Friday, April 12, 2013

He knows you are capable!

As a follower of Christ we often think (talk) about the faith that we have in The Lord, the knowledge that we have of his Greatness. When we think about this faith we often consider the fact that He brings us in or out of situations on His time when he knows that we are ready. It's something that I think about often as I try to find patience in the pace that my life is proceeding. Sometimes that can be difficult. We want things now, we don't want to wait. But as this is often my thinking, I tend to forget about the situations that he has put me in (or in some cases delivered me from). I am the father of 3 of the most beautiful kids in the world. He has given me the responsibility of being their father. He said, "Brian, I know you are capable." He has put me (yes the divorced guy) on the path towards my calling as a Marriage and Family Therapist so that I can speak life and healing into the relationships of others. He said, "Brian, I know you are capable." I am a leader in both children and youth ministries. He said, "Brian, I know you are capable."
There are, no doubt, a lot of things that you as a follower are waiting for Him to bless you with. And as you wait you are trying to figure out what it is that he is changing in you before he provides. It's easy to just say, "Lord, I am thankful for what you have provided", and actually feel blessed about it.
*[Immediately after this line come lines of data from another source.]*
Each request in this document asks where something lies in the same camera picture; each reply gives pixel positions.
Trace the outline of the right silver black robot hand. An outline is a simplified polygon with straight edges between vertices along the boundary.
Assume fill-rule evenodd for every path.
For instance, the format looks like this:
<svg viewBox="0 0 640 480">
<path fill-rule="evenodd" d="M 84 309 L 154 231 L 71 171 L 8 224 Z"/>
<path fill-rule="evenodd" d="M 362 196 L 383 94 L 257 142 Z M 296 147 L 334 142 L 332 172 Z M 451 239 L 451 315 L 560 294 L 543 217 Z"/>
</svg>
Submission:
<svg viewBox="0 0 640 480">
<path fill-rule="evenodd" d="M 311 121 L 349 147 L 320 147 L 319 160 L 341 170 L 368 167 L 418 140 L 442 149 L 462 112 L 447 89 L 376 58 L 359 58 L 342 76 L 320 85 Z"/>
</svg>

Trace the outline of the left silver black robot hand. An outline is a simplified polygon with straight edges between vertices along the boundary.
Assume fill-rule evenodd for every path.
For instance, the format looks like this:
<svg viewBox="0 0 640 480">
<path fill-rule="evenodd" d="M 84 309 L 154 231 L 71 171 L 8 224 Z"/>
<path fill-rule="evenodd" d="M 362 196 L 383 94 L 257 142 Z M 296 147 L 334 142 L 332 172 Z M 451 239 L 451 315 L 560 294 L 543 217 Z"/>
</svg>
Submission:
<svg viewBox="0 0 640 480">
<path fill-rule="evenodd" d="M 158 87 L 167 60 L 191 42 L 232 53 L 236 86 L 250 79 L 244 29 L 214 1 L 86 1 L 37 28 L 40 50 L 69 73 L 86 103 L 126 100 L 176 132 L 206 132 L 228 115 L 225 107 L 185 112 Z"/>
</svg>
But maybe it's time for you to look at the situations that he has provided for you, and not just realize that you are blessed, but really understand that he is truly saying, "I know that you are capable!"
I hope that this post gives you an understanding and confidence in what The Lord truly thinks about you. It's not just about what he may or may not provide, but what he already has!

Tuesday, April 9, 2013

No one said it was easy……….but man will it be worth it.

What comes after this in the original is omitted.